How many lines of the listing contain the string "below"? Only the number is wanted.

[DATA SECTION — start]

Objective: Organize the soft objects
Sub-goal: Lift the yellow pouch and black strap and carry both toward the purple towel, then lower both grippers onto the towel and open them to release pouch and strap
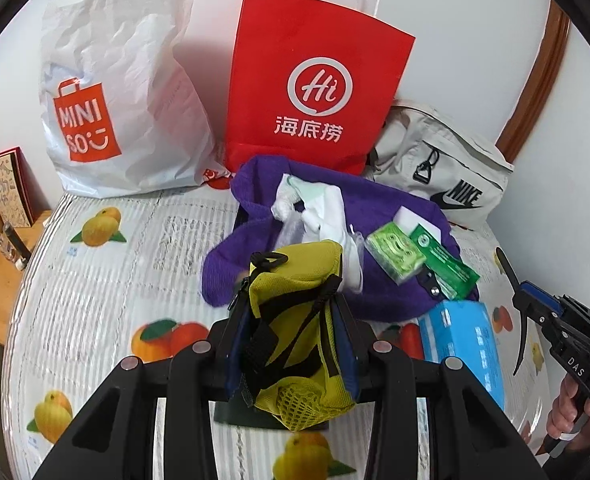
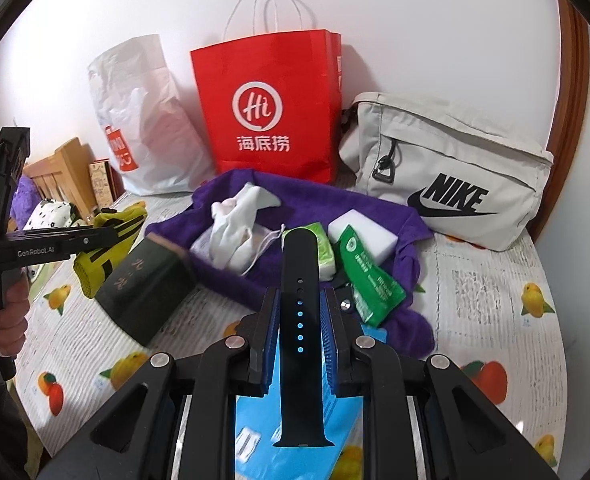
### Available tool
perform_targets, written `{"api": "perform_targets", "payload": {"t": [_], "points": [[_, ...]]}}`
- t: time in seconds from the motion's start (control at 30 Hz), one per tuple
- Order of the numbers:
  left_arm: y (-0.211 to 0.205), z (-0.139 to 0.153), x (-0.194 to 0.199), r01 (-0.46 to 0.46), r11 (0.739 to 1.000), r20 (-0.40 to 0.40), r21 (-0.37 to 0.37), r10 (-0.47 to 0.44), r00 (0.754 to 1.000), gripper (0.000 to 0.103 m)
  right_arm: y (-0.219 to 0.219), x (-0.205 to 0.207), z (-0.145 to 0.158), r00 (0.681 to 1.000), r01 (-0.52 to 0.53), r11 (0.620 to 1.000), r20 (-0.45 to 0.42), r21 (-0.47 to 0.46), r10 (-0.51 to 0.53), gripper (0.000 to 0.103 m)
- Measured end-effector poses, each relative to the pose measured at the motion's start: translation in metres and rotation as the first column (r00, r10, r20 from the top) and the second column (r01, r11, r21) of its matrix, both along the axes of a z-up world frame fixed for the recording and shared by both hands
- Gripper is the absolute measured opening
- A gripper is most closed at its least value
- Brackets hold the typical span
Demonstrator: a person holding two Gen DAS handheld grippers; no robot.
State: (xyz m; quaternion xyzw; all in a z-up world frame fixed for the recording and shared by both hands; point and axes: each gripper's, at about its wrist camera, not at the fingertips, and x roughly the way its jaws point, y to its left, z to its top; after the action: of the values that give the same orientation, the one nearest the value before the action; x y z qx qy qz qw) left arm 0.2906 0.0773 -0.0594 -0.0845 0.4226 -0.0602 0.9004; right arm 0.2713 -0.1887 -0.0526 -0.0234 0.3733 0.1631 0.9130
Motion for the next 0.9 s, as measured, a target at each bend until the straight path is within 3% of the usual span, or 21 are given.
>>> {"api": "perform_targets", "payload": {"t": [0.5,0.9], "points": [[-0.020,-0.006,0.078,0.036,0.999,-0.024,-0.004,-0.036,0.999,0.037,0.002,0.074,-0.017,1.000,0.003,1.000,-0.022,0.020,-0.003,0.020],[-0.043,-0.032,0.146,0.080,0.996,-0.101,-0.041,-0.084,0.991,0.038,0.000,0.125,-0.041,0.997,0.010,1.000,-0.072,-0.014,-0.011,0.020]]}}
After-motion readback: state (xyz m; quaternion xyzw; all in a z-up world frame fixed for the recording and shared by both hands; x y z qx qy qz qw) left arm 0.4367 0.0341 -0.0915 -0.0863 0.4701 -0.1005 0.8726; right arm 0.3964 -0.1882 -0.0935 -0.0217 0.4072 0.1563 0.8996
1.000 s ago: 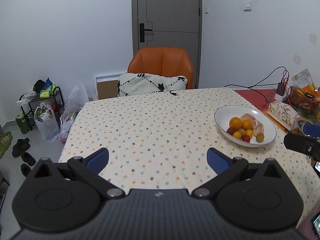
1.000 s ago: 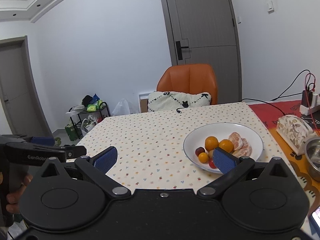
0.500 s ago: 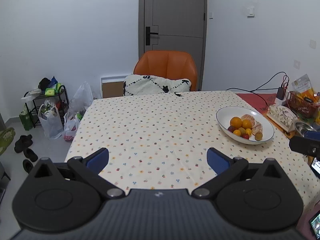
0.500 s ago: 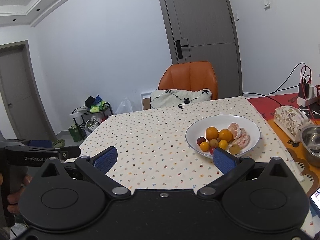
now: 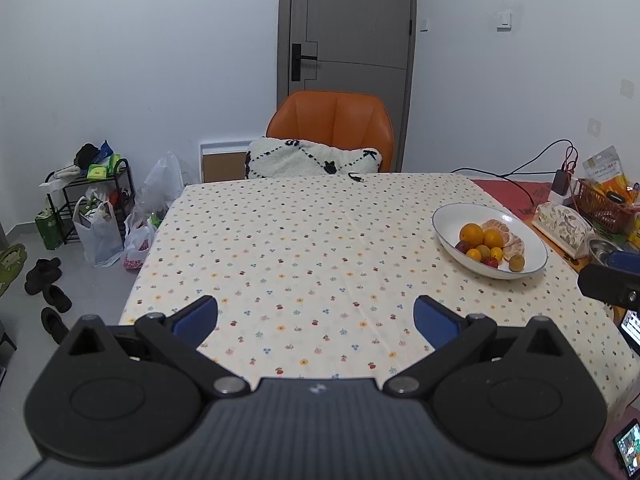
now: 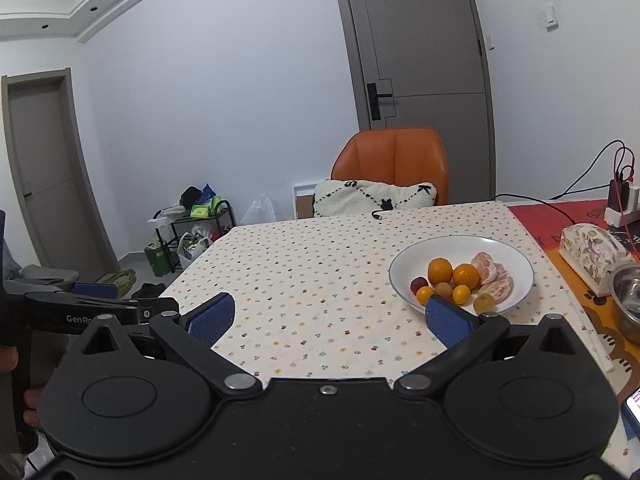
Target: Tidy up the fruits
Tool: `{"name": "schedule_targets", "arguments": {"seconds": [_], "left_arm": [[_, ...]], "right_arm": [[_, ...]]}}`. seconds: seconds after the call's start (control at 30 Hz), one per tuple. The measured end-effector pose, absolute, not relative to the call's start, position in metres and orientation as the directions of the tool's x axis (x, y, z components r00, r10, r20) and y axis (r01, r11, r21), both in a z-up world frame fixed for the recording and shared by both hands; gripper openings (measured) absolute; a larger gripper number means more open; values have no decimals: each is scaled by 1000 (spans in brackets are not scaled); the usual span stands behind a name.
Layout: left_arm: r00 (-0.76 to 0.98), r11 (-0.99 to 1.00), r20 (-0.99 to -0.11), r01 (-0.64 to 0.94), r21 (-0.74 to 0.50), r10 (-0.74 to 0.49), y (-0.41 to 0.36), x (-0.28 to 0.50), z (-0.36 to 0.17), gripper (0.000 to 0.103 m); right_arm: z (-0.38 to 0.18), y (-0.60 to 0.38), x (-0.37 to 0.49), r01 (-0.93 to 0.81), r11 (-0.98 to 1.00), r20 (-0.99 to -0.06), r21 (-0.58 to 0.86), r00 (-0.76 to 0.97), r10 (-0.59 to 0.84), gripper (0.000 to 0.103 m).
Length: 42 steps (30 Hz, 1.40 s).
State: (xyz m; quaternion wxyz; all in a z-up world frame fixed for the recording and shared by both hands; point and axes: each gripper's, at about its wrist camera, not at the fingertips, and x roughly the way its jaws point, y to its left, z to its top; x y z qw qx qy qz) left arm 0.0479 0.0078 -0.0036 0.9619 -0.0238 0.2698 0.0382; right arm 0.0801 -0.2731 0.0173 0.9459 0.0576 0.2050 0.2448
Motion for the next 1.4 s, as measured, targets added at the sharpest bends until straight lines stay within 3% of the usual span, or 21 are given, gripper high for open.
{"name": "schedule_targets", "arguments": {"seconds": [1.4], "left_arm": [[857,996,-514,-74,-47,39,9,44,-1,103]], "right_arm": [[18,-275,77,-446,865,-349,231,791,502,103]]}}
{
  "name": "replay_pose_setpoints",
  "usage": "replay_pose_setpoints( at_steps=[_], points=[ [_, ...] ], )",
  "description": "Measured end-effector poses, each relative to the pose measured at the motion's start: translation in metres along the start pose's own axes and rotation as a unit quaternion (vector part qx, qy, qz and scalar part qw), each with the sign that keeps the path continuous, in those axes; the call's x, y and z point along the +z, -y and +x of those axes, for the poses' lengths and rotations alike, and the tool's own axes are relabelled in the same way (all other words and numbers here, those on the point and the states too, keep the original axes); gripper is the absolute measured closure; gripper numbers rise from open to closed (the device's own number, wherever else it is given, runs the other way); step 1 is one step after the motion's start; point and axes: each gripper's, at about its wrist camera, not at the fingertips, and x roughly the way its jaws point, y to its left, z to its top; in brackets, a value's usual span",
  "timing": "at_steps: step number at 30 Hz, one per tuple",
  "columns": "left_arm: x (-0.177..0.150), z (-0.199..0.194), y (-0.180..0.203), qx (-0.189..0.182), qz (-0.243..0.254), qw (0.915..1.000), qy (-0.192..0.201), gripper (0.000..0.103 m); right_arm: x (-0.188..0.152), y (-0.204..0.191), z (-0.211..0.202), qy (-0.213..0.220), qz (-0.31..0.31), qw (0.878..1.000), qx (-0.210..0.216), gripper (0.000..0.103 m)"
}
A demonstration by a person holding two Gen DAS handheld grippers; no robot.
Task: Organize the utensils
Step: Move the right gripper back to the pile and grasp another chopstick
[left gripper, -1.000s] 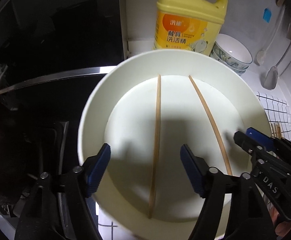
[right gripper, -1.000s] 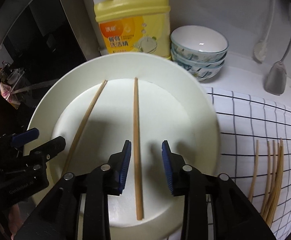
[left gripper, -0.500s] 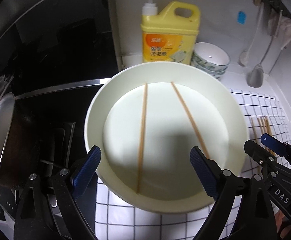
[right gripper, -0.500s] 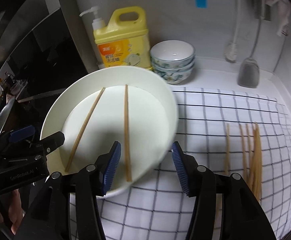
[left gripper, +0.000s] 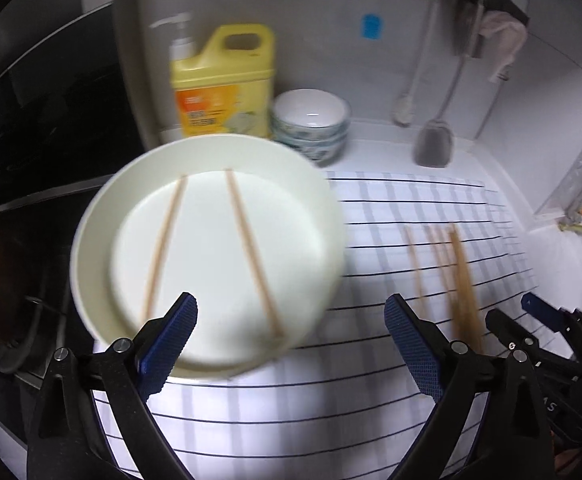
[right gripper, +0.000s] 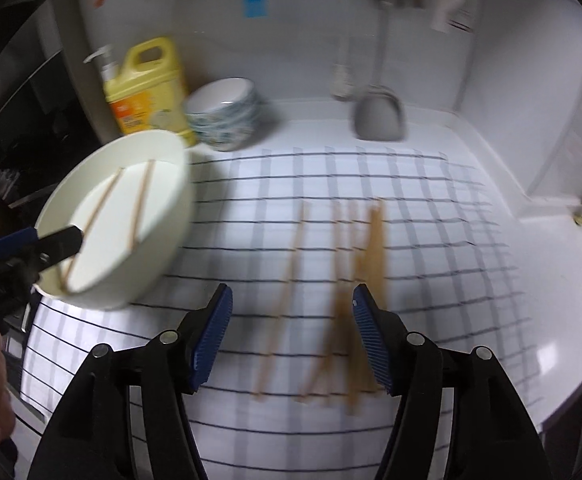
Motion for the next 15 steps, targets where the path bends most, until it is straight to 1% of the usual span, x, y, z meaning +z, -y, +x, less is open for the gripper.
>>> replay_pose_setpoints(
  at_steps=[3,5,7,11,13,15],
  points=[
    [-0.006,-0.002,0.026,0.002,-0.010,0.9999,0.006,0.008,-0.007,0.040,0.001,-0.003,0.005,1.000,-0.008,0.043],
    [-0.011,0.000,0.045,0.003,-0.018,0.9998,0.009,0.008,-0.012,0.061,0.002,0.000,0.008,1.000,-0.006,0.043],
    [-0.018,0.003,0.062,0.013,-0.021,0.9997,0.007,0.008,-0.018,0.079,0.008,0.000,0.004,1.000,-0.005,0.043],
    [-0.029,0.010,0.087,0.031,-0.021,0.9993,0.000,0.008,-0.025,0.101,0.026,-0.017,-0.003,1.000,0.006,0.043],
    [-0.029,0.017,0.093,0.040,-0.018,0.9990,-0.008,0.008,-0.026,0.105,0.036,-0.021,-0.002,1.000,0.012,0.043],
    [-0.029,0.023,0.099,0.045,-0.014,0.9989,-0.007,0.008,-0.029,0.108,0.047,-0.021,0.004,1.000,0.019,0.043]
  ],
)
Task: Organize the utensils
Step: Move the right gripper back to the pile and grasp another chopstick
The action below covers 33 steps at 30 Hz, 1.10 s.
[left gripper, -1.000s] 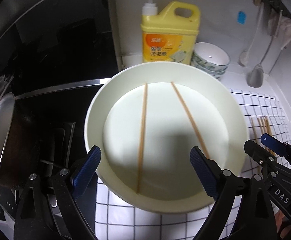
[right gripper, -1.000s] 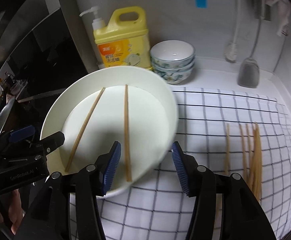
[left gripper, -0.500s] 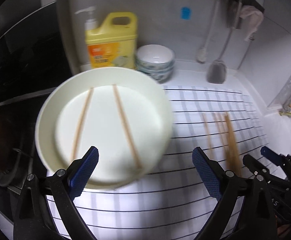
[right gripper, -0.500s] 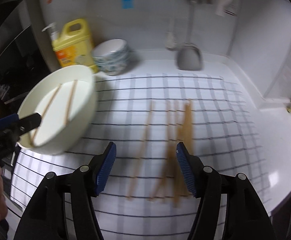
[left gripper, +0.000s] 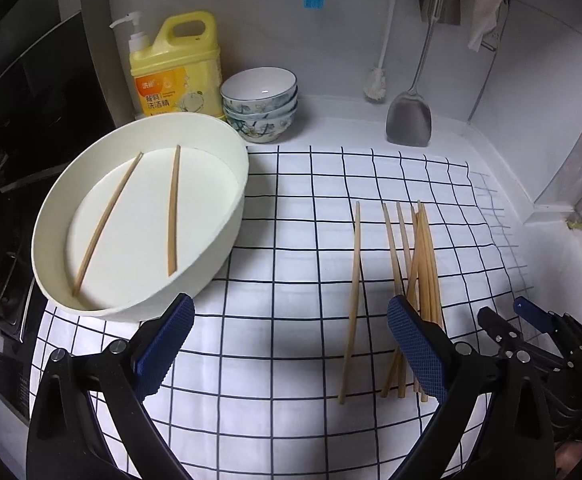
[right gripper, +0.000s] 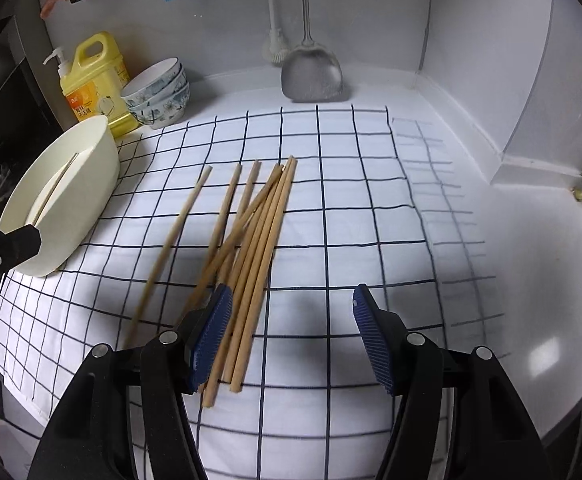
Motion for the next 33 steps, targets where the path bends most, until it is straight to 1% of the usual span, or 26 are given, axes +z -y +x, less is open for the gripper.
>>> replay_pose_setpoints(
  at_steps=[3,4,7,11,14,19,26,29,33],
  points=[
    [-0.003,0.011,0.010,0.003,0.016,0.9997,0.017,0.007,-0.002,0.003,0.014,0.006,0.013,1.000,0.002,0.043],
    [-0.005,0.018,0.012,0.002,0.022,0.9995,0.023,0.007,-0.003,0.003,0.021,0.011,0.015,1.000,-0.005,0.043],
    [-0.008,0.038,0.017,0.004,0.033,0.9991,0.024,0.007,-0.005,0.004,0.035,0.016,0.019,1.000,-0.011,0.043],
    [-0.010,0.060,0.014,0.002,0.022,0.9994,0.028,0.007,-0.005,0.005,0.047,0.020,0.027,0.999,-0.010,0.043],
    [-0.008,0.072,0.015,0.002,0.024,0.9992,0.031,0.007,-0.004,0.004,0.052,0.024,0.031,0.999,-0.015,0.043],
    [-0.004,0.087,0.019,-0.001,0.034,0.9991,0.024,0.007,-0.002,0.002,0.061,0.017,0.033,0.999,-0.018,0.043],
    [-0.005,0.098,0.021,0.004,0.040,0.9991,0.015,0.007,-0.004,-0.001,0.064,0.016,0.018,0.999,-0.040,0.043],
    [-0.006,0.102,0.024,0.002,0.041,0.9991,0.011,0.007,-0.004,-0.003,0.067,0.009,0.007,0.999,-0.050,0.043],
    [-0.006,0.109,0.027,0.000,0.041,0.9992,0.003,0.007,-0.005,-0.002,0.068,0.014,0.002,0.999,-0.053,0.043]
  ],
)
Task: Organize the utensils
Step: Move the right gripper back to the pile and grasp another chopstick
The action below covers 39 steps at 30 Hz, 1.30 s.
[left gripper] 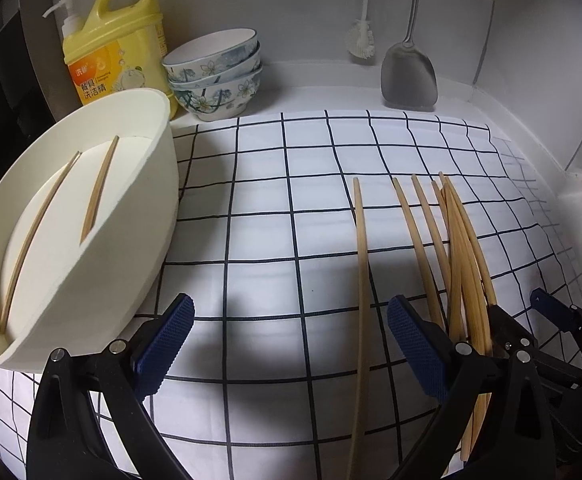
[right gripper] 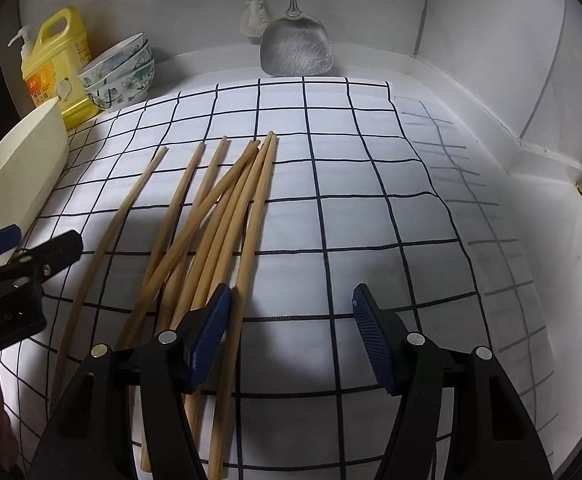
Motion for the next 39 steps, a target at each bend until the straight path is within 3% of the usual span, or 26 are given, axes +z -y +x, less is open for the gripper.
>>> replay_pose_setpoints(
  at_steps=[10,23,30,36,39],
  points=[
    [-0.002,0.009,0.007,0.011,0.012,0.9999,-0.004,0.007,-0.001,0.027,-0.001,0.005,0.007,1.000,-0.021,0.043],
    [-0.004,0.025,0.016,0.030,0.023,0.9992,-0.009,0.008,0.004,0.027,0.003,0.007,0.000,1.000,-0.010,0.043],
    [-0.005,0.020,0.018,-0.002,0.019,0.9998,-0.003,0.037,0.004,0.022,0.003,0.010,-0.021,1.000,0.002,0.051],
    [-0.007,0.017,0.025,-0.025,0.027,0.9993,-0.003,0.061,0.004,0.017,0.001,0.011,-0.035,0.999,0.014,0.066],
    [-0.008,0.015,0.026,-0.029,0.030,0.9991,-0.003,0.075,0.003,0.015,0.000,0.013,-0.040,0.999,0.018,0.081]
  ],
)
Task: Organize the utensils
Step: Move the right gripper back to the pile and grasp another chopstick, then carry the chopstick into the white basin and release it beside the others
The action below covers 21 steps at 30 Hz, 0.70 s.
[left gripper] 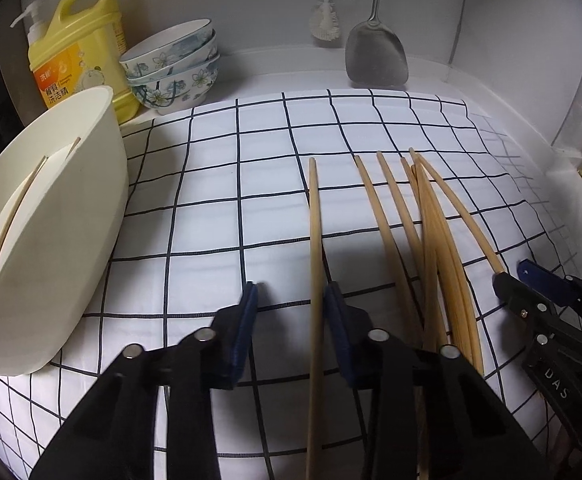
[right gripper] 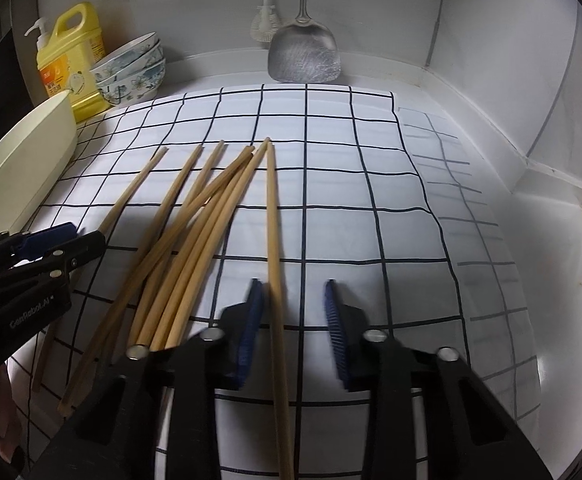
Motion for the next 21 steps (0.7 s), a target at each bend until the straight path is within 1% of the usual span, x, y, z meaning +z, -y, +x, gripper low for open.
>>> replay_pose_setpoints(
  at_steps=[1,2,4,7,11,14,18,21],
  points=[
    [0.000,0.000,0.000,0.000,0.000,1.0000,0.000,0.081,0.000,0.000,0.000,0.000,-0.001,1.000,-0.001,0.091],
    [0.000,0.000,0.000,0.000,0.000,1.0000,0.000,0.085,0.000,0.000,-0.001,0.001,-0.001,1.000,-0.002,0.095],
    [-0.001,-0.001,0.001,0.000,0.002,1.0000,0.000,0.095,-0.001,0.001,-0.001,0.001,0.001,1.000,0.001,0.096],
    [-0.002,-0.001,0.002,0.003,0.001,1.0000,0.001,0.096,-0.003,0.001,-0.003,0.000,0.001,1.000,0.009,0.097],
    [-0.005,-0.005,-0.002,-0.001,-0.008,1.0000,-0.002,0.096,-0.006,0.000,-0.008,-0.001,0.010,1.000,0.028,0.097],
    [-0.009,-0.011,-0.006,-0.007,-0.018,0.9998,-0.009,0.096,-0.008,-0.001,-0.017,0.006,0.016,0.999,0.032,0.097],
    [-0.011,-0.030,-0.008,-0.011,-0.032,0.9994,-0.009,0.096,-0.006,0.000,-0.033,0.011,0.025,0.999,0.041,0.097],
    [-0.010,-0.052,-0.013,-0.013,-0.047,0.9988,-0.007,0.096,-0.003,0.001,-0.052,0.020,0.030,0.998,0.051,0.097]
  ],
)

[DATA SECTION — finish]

◆ **ANSWER AREA**:
3